PROBLEM DETAILS: Your answer must be a single number: how many lines of the data include "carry".

- - -

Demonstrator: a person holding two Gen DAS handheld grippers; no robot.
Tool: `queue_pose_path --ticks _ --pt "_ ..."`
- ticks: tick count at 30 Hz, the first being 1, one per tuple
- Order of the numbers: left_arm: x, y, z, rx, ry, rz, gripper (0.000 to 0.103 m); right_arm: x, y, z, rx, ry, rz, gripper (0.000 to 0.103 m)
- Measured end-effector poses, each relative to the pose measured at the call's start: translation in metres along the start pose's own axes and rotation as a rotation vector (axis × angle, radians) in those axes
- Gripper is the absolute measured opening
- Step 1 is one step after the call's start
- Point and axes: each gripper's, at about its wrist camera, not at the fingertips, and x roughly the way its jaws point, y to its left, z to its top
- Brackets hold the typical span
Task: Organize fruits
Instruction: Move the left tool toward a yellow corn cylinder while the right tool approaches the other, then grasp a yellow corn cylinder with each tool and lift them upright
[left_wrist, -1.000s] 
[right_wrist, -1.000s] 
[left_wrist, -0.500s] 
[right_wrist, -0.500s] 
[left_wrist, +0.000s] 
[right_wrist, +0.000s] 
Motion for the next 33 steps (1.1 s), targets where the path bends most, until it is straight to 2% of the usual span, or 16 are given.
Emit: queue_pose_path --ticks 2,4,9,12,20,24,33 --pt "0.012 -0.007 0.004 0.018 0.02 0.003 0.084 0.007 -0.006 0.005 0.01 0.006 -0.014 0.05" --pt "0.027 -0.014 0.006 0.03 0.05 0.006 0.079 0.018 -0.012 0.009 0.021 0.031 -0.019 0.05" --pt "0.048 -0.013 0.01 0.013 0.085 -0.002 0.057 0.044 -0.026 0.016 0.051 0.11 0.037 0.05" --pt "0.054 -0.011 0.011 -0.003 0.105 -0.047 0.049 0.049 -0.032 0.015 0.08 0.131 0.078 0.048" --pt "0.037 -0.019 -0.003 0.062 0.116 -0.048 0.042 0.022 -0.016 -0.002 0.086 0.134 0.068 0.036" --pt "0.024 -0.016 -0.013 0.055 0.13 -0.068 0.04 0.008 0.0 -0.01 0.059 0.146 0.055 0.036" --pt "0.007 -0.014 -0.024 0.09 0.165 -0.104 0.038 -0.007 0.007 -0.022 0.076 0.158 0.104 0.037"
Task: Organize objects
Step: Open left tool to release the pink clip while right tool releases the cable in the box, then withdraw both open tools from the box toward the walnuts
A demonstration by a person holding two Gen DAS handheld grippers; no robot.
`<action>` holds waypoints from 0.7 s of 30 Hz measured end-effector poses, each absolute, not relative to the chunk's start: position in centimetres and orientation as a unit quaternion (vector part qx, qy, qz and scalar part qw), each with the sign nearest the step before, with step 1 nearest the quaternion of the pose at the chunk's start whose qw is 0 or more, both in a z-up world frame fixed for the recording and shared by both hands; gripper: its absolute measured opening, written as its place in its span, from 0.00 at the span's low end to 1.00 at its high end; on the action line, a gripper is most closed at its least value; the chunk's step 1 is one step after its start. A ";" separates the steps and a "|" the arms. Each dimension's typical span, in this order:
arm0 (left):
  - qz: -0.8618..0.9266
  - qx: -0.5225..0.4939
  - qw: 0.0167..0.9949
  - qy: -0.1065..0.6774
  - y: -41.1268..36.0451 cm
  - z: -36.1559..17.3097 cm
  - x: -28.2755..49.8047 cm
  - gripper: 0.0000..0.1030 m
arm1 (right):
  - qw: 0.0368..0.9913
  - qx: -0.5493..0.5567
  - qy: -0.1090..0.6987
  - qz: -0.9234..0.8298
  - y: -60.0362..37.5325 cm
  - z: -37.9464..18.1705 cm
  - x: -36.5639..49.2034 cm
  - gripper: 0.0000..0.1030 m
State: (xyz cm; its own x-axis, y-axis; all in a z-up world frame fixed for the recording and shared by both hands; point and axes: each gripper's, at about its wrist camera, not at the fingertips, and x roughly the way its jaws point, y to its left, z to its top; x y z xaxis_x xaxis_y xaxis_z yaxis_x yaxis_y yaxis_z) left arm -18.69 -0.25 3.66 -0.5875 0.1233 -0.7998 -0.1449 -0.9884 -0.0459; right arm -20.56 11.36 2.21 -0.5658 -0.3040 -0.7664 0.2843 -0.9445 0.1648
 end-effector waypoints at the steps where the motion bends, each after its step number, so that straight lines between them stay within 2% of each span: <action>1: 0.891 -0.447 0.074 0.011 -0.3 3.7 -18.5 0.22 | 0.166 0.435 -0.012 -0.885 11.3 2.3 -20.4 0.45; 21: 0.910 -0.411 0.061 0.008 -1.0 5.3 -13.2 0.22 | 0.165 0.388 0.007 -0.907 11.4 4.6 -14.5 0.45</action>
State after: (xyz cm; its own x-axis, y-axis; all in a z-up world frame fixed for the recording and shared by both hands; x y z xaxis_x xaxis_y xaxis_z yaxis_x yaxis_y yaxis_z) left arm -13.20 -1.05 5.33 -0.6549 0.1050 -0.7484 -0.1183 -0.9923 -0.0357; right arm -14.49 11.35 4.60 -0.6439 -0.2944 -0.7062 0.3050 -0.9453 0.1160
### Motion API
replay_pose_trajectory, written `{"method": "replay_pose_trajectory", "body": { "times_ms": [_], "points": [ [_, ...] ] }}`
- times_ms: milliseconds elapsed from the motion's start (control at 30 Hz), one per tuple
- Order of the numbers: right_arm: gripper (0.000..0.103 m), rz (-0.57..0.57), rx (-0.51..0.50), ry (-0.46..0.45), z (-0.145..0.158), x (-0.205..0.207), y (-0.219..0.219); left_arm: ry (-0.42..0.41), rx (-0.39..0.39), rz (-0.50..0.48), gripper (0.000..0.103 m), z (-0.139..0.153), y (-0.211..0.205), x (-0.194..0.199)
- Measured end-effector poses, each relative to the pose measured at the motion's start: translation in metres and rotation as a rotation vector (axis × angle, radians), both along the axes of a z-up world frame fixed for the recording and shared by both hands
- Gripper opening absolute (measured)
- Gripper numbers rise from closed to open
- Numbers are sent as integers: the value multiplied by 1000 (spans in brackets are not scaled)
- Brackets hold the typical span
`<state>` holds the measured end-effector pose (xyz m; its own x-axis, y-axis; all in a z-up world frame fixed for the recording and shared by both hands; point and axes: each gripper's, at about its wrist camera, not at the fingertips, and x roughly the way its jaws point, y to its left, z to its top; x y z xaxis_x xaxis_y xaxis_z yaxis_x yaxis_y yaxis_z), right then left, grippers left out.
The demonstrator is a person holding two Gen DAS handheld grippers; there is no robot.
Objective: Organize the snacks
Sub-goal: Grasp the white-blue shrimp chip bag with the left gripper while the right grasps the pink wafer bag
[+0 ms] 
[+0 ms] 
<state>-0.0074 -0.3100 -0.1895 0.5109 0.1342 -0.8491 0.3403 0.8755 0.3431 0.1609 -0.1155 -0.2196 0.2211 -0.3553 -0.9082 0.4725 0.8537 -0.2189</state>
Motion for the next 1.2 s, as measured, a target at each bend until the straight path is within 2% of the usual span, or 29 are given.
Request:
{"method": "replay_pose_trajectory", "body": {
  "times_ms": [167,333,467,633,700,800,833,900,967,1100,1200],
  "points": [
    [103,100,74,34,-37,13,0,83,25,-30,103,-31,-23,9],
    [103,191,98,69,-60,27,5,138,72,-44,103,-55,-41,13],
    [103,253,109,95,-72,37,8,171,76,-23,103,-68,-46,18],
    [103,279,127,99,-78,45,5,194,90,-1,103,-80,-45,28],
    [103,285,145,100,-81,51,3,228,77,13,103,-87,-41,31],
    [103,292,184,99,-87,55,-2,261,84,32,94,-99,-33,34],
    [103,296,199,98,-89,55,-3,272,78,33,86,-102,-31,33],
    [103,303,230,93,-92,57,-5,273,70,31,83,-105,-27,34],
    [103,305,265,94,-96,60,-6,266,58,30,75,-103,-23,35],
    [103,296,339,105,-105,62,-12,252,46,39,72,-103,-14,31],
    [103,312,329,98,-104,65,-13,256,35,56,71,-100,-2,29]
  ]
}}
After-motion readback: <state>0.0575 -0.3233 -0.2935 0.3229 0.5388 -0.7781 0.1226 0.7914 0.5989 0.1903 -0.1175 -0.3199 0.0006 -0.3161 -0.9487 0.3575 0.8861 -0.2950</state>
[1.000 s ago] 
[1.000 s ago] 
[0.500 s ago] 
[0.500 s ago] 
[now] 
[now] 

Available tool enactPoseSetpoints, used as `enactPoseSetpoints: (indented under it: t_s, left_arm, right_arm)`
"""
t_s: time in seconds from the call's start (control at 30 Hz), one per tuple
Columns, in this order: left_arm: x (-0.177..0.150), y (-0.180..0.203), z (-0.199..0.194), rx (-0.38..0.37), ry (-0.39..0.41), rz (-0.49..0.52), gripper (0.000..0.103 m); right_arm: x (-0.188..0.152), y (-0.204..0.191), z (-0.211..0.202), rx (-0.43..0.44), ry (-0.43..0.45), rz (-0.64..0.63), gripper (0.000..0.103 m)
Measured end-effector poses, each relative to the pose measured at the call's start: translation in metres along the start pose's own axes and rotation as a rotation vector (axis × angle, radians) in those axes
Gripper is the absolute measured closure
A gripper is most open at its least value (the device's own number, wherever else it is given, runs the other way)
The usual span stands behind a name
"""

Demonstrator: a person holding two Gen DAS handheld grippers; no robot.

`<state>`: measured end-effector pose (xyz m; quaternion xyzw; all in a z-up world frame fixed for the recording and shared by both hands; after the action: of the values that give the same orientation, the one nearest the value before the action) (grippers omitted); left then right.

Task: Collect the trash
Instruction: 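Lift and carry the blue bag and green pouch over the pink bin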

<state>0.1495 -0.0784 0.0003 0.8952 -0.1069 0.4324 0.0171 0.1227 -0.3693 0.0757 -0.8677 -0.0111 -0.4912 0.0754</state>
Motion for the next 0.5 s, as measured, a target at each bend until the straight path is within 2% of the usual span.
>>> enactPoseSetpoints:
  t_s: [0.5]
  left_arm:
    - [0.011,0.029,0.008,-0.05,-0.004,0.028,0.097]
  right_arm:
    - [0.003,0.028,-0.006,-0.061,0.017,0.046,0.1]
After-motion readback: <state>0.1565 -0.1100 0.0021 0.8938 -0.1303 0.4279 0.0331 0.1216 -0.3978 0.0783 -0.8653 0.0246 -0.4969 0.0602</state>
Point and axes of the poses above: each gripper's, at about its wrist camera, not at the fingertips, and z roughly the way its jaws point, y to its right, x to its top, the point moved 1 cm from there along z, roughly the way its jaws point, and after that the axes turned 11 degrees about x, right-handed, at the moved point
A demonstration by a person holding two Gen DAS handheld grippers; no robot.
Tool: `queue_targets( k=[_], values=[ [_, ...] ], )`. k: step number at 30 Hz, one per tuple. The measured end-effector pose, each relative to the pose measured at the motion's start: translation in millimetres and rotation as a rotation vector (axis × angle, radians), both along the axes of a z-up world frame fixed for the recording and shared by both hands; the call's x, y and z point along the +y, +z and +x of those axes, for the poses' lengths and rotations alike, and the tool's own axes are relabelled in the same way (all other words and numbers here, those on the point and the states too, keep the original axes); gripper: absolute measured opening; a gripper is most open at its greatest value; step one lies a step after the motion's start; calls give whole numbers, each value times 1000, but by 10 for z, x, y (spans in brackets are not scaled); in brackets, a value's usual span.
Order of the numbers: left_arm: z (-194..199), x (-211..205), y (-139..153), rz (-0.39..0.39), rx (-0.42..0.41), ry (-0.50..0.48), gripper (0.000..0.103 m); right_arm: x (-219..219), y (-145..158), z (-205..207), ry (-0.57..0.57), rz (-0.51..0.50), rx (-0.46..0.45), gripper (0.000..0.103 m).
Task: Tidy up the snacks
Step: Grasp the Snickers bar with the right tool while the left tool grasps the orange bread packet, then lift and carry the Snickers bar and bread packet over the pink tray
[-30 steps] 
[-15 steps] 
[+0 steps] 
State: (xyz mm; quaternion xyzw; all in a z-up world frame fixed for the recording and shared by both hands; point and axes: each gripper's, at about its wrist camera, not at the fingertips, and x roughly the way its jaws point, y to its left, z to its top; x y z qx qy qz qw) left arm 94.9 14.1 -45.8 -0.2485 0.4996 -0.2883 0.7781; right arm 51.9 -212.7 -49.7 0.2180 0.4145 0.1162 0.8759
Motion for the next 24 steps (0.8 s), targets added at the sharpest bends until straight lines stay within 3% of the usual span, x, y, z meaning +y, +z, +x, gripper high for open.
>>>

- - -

EXERCISE ANSWER: 2